§ **WHAT THIS TASK INVOLVES**
For the data below, count the lines that have the string "outline" and state that number by itself.

§ **SUPPLIED DATA**
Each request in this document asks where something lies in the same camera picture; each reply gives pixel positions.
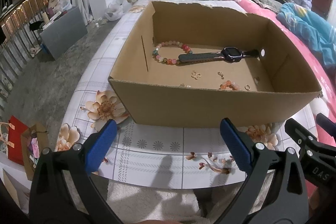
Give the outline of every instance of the watch face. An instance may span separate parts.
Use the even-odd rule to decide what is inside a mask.
[[[242,53],[237,48],[227,47],[225,48],[225,50],[228,53],[228,55],[232,58],[242,57]]]

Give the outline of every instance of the gold earring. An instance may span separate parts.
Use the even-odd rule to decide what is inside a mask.
[[[221,71],[217,72],[217,74],[224,80],[224,74]]]
[[[193,72],[191,73],[191,77],[194,78],[195,80],[197,80],[198,78],[201,77],[201,74],[200,74],[200,73],[196,73],[196,72],[193,70]]]

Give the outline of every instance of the white plastic bag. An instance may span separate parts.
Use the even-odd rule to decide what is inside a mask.
[[[58,0],[57,5],[54,7],[53,11],[56,14],[58,11],[64,12],[70,10],[72,8],[72,4],[70,0]]]
[[[113,0],[109,6],[105,9],[105,17],[109,21],[115,21],[120,19],[130,8],[131,3],[127,0]]]

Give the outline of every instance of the red gift bag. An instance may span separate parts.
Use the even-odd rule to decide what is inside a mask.
[[[24,165],[22,158],[21,134],[26,131],[28,126],[20,122],[14,116],[9,119],[9,123],[15,126],[15,129],[8,129],[8,141],[14,144],[14,148],[8,145],[8,159],[17,164]]]

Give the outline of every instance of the gray storage box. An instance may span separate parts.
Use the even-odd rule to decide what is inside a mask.
[[[73,7],[41,32],[42,43],[56,60],[87,34],[81,12]]]

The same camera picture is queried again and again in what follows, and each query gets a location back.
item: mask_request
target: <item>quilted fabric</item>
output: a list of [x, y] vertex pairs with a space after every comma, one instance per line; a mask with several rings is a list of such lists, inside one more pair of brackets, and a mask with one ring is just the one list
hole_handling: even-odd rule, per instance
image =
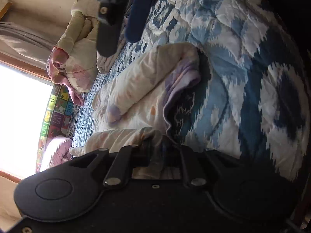
[[202, 80], [171, 111], [174, 139], [305, 180], [308, 82], [296, 45], [266, 0], [159, 0], [141, 41], [127, 43], [110, 74], [97, 77], [78, 115], [75, 146], [92, 133], [90, 102], [103, 84], [153, 46], [183, 41], [203, 53]]

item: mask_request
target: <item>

§ **EXERCISE OUTPUT**
5